WORK INSTRUCTIONS | Show, from the records below, all lines that contain the word "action".

● ● ●

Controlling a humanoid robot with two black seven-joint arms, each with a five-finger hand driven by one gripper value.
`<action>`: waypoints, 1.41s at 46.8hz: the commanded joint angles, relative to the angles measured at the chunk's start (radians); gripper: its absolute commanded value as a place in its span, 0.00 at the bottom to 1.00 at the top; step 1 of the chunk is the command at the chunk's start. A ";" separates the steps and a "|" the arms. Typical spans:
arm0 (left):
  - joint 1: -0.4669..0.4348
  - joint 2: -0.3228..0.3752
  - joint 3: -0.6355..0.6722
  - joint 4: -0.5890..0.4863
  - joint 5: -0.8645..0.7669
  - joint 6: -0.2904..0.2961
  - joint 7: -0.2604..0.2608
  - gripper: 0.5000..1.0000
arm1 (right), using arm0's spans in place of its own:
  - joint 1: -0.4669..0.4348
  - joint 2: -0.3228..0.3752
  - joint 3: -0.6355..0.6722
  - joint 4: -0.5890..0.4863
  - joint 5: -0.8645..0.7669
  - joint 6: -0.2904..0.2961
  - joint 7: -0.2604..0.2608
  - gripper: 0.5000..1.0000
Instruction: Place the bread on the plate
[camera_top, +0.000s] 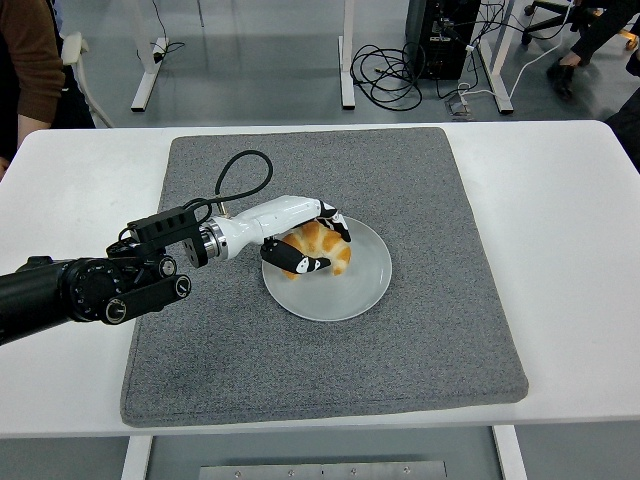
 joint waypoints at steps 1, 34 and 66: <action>0.001 0.001 0.002 0.000 -0.001 -0.001 -0.001 0.14 | 0.000 0.000 0.000 0.000 0.000 0.000 0.000 1.00; 0.016 0.001 0.000 0.000 -0.001 -0.001 0.001 0.40 | 0.000 0.000 0.002 0.002 0.000 0.000 0.000 1.00; 0.009 0.004 -0.006 0.000 -0.074 -0.001 0.001 0.61 | 0.000 0.000 0.000 0.002 0.000 0.000 0.000 1.00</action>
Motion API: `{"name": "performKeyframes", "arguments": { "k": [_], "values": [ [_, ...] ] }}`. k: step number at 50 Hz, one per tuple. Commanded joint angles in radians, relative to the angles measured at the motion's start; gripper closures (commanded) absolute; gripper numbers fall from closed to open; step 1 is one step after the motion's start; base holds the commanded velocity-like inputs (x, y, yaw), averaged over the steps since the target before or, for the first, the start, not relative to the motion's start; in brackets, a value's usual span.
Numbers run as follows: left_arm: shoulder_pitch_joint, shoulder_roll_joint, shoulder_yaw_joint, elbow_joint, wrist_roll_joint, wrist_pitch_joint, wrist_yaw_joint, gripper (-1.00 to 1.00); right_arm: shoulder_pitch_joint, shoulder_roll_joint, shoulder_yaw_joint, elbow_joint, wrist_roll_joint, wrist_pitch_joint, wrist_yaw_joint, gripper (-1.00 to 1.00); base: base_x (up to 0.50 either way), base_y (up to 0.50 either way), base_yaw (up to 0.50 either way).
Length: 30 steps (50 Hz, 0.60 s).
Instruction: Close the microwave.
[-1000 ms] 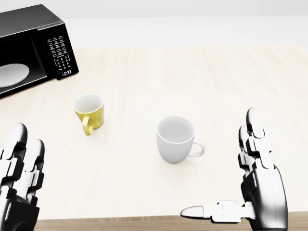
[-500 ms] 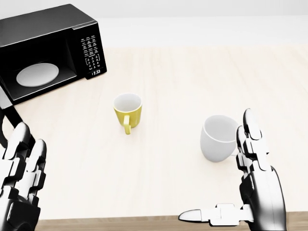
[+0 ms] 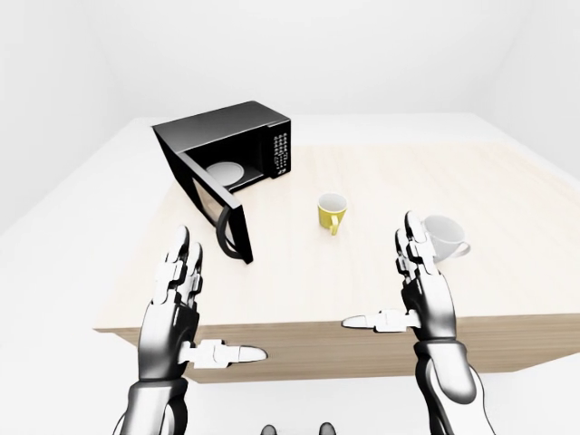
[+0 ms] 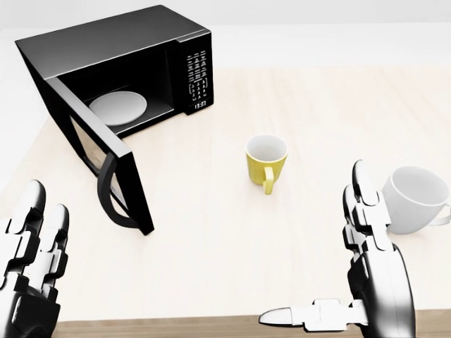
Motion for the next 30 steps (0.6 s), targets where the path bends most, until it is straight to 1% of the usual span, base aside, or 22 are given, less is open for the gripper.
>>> {"name": "performKeyframes", "arguments": {
  "k": [1, 21, 24, 26, 30],
  "values": [
    [0.000, 0.001, 0.000, -0.003, -0.001, 0.004, 0.000, -1.00, -0.001, -0.001, 0.003, -0.001, -0.002, 0.002, -0.002, -1.00, 0.00, 0.50, 0.00],
    [-0.001, 0.001, -0.001, 0.001, 0.003, 0.003, 0.002, -1.00, 0.001, -0.002, 0.008, 0.005, -0.006, -0.004, -0.005, -1.00, 0.00, 0.50, 0.00],
    [-0.003, 0.001, 0.000, 0.008, 0.003, -0.001, 0.001, -1.00, 0.000, -0.003, 0.010, 0.011, -0.007, -0.009, -0.005, -1.00, 0.00, 0.50, 0.00],
    [-0.002, 0.001, 0.000, 0.010, 0.004, -0.004, 0.001, -1.00, 0.000, -0.003, 0.011, 0.007, -0.007, -0.004, -0.005, -1.00, 0.00, 0.50, 0.00],
    [-0.001, 0.001, -0.001, 0.005, 0.004, 0.000, 0.002, -1.00, 0.003, -0.003, 0.011, 0.003, -0.006, -0.005, -0.005, -1.00, 0.00, 0.50, 0.00]
  ]
}}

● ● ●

ANSWER SPACE |
`<action>`: waypoints, 1.41s at 46.8hz: the commanded joint angles, relative to the angles measured at the chunk's start (radians); gripper: its absolute commanded value as a place in its span, 0.00 at the bottom to 1.00 at the top; step 1 of the chunk is the command at the chunk's start. A ";" separates the steps and a "|" the arms. Typical spans:
 joint waypoints at steps 1, 34 and 66: <action>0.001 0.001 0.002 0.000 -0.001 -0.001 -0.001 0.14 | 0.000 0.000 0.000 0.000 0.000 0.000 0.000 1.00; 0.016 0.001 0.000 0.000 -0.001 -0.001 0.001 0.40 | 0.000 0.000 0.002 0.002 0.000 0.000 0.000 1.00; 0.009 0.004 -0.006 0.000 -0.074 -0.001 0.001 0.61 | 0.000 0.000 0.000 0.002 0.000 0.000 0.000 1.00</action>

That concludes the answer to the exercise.